Let $\mathbb{K}$ be a field and $1\leq n\in \mathbb{N}$.
Let $a\in M_n(\mathbb{K})$, such that $a_{ij}=0$ for all $i\leq j$.
It holds that $a^n=0$.
For $1\leq k\in \mathbb{N}$ we define \begin{equation*}J_k:=\begin{pmatrix}0 & 1 & 0 & \ldots & \ldots & 0 \\ 0 & 0 & 1 & 0 & \ldots & 0 \\ \vdots & \ddots & \ddots & \ddots & \ddots & \vdots \\ \vdots & \ddots & \ddots & \ddots & 1 & 0 \\ \vdots & \ddots & \ddots & \ddots & \ddots & 1 \\ 0 & \ldots & \ldots & \ldots & \ldots & 0\end{pmatrix}\in M_k(\mathbb{K})\end{equation*}
The characteristic and the minimal polynomial is $m(\lambda )=\lambda^k$.

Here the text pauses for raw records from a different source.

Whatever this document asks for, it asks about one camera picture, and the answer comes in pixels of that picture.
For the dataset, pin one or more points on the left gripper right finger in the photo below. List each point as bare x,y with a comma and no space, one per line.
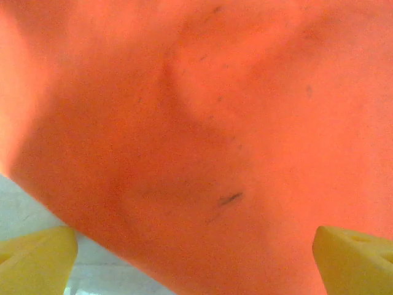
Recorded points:
356,264

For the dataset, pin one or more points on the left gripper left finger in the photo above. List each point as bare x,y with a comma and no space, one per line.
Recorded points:
33,261

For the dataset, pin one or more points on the orange shorts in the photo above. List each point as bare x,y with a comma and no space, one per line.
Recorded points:
199,123

Let $1\leq k_1\leq k_2\leq \ldots \leq k_{\ell}\in \mathbb{N}$ with $n=\sum_{i=1}^{\ell}k_i$ and $$A=\begin{pmatrix}J_{k_1} & & \\ & \ddots & \\ & & J_{k_{\ell}}\end{pmatrix}+\lambda I_n\in M_n(\mathbb{K})$$ I want to determine the characteristic polynomial of $A$, the minimal polynomial of $A$ and the geometric multiplicity of $\lambda$.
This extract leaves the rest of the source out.